When he’s finished sweeping he asks Maria if she’d like anything, a drink maybe, and she declines and he brings the dustpan and brush back into the kitchen. Maria can hear a rustling at the bin and a trickle from the sink as he washes his hands, and when he comes back he takes a towel from a cupboard and dries his wife, dropping the towel over her head and mussing her hair, and she doesn’t object, remains totally still, and he drapes the towel over her shoulders to catch any remaining drops and runs a brush through the strands, smoothing the hair back with his free hand, and after that’s done he sits on the divan beside Maria, and they both look at her sitting there, glowing like a spring morning, and Maria shares his sense of satisfaction, even though she’s done nothing to earn it.

“How long has she been like this?”

“It’s hard to say really. It’s been two or three years since we’ve had a completely rational conversation. It sneaked up gradually.”

He pauses to see if she is just asking the question to be polite, but he can tell by her attentiveness that she’s interested, and so he continues.
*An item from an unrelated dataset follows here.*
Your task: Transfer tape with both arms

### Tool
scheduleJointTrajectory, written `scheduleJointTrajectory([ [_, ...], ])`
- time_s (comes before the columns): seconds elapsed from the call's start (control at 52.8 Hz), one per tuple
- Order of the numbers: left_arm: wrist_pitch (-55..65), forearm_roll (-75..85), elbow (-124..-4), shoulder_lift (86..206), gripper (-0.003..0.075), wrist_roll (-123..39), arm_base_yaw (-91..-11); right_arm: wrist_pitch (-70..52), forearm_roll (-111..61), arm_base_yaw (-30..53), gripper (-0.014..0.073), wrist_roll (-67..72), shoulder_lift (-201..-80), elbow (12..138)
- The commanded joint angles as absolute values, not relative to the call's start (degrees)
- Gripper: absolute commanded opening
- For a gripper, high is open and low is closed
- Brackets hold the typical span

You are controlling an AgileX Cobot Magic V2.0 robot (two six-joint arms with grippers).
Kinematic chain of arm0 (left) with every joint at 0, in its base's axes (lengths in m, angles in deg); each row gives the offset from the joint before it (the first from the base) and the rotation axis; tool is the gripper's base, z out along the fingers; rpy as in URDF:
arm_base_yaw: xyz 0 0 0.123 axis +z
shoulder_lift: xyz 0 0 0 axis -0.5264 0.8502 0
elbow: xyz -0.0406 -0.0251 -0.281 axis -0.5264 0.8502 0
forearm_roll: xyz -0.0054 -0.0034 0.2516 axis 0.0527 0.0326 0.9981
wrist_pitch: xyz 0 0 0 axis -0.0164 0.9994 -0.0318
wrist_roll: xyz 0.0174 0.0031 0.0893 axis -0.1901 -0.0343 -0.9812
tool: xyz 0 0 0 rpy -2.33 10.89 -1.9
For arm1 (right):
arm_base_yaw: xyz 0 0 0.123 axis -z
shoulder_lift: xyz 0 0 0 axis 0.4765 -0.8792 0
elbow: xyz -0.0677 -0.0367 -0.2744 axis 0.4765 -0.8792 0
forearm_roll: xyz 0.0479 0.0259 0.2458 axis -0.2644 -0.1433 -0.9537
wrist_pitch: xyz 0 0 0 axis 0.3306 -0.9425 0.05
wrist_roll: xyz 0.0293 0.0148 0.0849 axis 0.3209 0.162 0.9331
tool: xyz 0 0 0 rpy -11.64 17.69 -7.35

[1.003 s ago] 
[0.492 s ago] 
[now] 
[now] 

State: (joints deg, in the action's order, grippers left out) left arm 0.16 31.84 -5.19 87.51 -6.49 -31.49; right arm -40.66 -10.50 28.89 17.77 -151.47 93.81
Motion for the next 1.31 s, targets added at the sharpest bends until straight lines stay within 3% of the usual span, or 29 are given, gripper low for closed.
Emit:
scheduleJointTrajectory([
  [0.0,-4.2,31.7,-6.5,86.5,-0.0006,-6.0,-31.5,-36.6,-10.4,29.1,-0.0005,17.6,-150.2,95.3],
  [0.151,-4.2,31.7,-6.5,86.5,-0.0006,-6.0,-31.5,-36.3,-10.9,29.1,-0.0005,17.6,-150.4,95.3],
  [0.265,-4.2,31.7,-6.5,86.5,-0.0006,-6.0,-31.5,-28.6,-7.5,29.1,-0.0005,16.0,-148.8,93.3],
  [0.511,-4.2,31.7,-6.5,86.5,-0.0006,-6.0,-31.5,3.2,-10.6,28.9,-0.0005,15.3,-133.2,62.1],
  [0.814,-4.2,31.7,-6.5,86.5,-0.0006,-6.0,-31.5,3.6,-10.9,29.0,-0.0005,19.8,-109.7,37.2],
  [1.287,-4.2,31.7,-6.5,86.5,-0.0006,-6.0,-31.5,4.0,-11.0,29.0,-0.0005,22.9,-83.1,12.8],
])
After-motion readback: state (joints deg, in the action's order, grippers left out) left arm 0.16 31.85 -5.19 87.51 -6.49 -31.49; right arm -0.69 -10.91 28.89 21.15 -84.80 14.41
“Katya was always busy—needlework or visits to elderly neighbours—she was always interested in things going on in the outside world. She was the one who kept us informed. I’ve only ever really cared about music, some literature maybe. She clipped things out of newspapers, old photographs and suchlike, and kept them in a scrapbook. Every few months she’d take out an old scrapbook from a previous year and look through it. I think it was her way of marking time.”

Maria nods.

“Anyway, one day I looked in one of her most recent books, and the first few pages had neatly clipped articles, carefully spaced out, and then as the pages went on it was a paragraph or two, chopped off with ragged edges, and as the pages moved on they had less and less coherence, until at the end there were only blocks of colour or text, plastered on top of one another, like a collage.”

He looks out of the window.

“All her forgetfulness and unfinished sentences were probably what led me to take down the book in the first place, but it wasn’t till I looked at the pages that I put it all together.”

“Did you ask her about it?”

“Yes. She was as shocked as I. She couldn’t remember sticking them in. That was almost four years ago.”